Der Senat nennt erstmals die Kosten für die Schulreform. 74 Millionen Euro will die schwarz-grüne Landesregierung pro Jahr ausgeben.

Hamburg. Der Hamburger Senat hat erstmals die laufenden Kosten für die Schulreform beziffert: 74 Millionen Euro pro Jahr will die schwarz-grüne Landesregierung in der Endstufe für den Umbau des Schulsystems und die Verbesserung der Unterrichtsbedingungen ausgeben. Der Löwenanteil entfällt auf die Einstellung von 970 zusätzlichen Lehrern. "Andere reden von Kürzungen im Bildungsbereich, Hamburg investiert massiv in seine Schulen", sagte Schulsenatorin Christa Goetsch (GAL). Selbst im Fall einer Ablehnung der Schulreform beim Volksentscheid am 18. Juli soll es an den Maßnahmen zur Unterrichtsverbesserung nur leichte Abstriche geben.

557 der neuen Lehrer werden zur Absenkung der Klassenfrequenzen eingesetzt. Künftig sollen die Klassen eins bis sechs maximal 23 Schüler umfassen, in sozialen Brennpunkten nur 19 Schüler. Weitere 433 Lehrer sollen eingestellt werden, um mehr individualisierten Unterricht, mehr Fachunterricht und mehr Sprachförderung zu ermöglichen, auch an weiterführenden Schulen. Zum Vergleich: Bislang unterrichten in Hamburg knapp 13.800 Lehrer.

Mit der Reform soll die vierjährige Grundschule vom Sommer an schrittweise von der sechsjährigen Primarschule abgelöst werden. Statt vier weiterführender Schularten (Gymnasium, Haupt-, Real- und Gesamtschule) soll es künftig nur noch Gymnasien und Stadtteilschulen geben. Ob es so kommt, hängt allerdings vom Volksentscheid ab. Mit der Abstimmung, für die seit gestern die Wahlunterlagen verschickt werden, will die Volksinitiative "Wir wollen lernen" die Einführung der Primarschule verhindern, weil sie aus ihrer Sicht zulasten der Gymnasien geht.

Die Ausgabenerhöhungen sind weitgehend unabhängig vom Volksentscheid.
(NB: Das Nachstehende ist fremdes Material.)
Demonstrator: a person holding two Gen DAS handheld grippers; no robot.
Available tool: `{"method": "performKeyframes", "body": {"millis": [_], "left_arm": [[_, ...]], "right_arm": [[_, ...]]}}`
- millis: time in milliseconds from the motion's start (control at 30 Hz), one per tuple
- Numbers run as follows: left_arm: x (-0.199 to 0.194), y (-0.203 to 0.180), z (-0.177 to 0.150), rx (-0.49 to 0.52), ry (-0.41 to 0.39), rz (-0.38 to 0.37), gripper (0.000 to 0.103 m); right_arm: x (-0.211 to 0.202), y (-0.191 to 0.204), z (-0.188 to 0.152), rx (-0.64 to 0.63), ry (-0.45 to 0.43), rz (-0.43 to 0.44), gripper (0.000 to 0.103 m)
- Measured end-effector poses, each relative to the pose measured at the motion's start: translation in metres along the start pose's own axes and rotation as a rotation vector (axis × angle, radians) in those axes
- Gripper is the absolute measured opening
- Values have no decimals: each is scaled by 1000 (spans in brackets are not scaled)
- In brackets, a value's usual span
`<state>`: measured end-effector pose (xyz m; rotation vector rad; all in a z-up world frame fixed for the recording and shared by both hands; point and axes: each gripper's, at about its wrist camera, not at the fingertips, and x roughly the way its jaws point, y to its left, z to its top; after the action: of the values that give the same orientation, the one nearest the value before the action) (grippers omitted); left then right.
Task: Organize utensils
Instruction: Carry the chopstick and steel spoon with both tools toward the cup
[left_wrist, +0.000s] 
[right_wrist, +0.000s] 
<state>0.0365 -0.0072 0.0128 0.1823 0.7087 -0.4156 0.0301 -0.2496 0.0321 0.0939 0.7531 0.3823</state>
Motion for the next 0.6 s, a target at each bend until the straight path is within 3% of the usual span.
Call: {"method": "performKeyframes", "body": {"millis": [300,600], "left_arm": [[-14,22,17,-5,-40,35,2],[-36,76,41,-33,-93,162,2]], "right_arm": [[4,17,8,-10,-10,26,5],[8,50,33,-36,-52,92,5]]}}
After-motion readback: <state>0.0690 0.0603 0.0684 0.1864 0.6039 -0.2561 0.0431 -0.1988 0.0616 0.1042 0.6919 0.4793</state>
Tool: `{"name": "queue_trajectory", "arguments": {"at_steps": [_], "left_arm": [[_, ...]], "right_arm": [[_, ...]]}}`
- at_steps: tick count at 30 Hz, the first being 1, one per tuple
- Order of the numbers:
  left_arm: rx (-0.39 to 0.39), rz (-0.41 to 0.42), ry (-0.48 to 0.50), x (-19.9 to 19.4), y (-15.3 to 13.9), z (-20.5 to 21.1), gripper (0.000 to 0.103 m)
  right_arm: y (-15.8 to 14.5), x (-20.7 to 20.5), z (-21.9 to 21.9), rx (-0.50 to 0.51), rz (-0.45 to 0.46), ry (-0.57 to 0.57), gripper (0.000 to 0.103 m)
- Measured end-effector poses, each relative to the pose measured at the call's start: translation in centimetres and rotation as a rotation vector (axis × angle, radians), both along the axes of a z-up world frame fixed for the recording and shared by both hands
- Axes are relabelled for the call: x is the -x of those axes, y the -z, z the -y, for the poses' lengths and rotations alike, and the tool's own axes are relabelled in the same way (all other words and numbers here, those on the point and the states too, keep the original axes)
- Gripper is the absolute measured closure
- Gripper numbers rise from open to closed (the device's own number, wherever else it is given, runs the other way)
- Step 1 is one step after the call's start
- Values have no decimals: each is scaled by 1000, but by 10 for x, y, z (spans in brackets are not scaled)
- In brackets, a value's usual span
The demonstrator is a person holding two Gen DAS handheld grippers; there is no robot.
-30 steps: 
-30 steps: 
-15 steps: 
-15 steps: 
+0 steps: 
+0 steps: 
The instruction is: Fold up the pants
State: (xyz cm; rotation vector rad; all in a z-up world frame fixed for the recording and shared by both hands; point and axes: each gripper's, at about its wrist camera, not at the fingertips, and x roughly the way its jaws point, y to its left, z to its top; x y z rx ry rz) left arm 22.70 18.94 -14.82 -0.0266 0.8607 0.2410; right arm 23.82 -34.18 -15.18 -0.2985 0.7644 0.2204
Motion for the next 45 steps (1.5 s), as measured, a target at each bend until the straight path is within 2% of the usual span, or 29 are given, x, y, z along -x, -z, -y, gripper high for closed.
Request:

Senat und Bürgerschaft haben zugesagt, an der Absenkung der Klassenfrequenzen und zum Beispiel der Abschaffung des Büchergelds in jedem Fall festzuhalten. Einzige größere Ausnahme: Wenn die Stufen fünf und sechs künftig nicht zur Primarschule gehörten, sondern wie bisher zu den weiterführenden Schulen, kämen sie auch nicht in den Genuss der niedrigeren Klassenfrequenzen. Dann müssten nach Auskunft der Schulbehörde statt 970 nur etwa 620 Lehrer eingestellt werden, was die Ausgaben um etwa 18 Millionen Euro im Jahr senken würde.

Die Gesamtkosten der Schulreform stehen ohnehin noch nicht endgültig fest. Denn zu den laufenden Kosten, die von anfangs gut 22 Millionen Euro pro Jahr bis zur endgültigen Umsetzung der Reform 2016 auf 74 Millionen pro Jahr anwachsen, kommen noch Investitionen für Baumaßnahmen hinzu. Hierfür hat die Schulbehörde rund 190 Millionen Euro veranschlagt. Dabei wird es aber nicht bleiben, da die erst im März beschlossenen Maßnahmen - wie die nochmalige Absenkung der Klassengrößen - noch nicht eingearbeitet sind. "Kleinere Klassen bedeutet mehr Klassen, und das bedeutet mehr Raumbedarf", sagte Behördensprecherin Brigitte Köhnlein. Man hoffe aber auf "Synergieeffekte mit ohnehin geplanten Baumaßnahmen".

"Wir wollen lernen"-Sprecher Walter Scheuerl kritisierte, dass große Teile der erhöhten Bildungsausgaben über Kredite finanziert werden sollen. Lob kam hingegen aus der Politik, von Eltern- und Schülerkammer sowie dem Pro-Reform-Bündnis "Chancen für alle": "Wer künftigen Wohlstand sichern will, muss Geld in die Bildung nachwachsender Generationen stecken."